Li Aihui, Zhang Rui-Xin, Wang Yi, Zhang Haiqing, Ren Ke, Berman Brian M, Tan Ming, Lao Lixing
Center for Integrative Medicine, School of Medicine, University of Maryland, Baltimore, MD 21201, USA.
BMC Complement Altern Med. 2007 Aug 14;7:27. doi: 10.1186/1472-6882-7-27.
Electroacupuncture (EA) has been reported to produce anti-edema and anti-hyperalgesia effects on inflammatory disease. However, the mechanisms are not clear. The present study investigated the biochemical mechanisms of EA anti-inflammation in a rat model.

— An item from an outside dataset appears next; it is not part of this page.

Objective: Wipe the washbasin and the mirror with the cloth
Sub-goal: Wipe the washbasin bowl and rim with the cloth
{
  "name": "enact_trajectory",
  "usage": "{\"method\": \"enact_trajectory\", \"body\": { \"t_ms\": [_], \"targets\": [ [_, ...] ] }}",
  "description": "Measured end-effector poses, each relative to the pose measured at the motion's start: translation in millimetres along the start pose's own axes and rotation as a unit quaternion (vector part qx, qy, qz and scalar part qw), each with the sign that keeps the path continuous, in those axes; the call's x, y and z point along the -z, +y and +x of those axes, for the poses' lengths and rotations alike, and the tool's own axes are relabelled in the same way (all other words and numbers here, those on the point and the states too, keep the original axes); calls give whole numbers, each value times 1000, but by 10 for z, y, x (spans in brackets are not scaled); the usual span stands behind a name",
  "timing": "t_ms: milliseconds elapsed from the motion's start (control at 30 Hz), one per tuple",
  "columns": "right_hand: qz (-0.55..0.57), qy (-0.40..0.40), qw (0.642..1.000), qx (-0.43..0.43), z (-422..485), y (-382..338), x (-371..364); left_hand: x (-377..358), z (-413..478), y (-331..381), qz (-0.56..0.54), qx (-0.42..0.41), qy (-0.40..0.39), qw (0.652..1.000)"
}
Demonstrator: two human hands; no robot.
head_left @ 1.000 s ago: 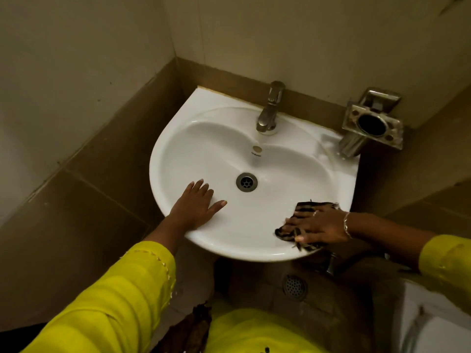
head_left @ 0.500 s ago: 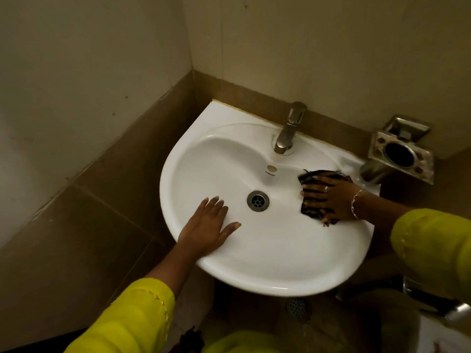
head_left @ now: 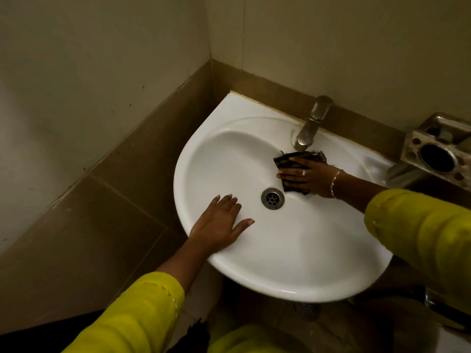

Three experiments were conducted on male Sprague-Dawley rats (n = 7-8/per group). Inflammation was induced by injecting complete Freund's adjuvant (CFA) subcutaneously into the plantar surface of one hind paw. Experiment 1 measured plasma corticosterone (CORT) levels to see if EA regulates CORT secretion. Experiment 2 studied the effects of the adrenal gland on the therapeutic actions of EA using adrenalectomy (ADX) rats. Experiment 3 determined whether a prototypical glucocorticoid receptor antagonist, RU486, affects EA anti-edema. EA treatment, 10 Hz at 3 mA and 0.1 ms pulse width, was given twice, for 20 min each, once immediately after CFA administration and again 2 h post-CFA. Plasma CORT levels, paw thickness, indicative of the intensity of inflammation, and paw withdrawal latency (PWL) were measured 2 h and 5 h after the CFA injection.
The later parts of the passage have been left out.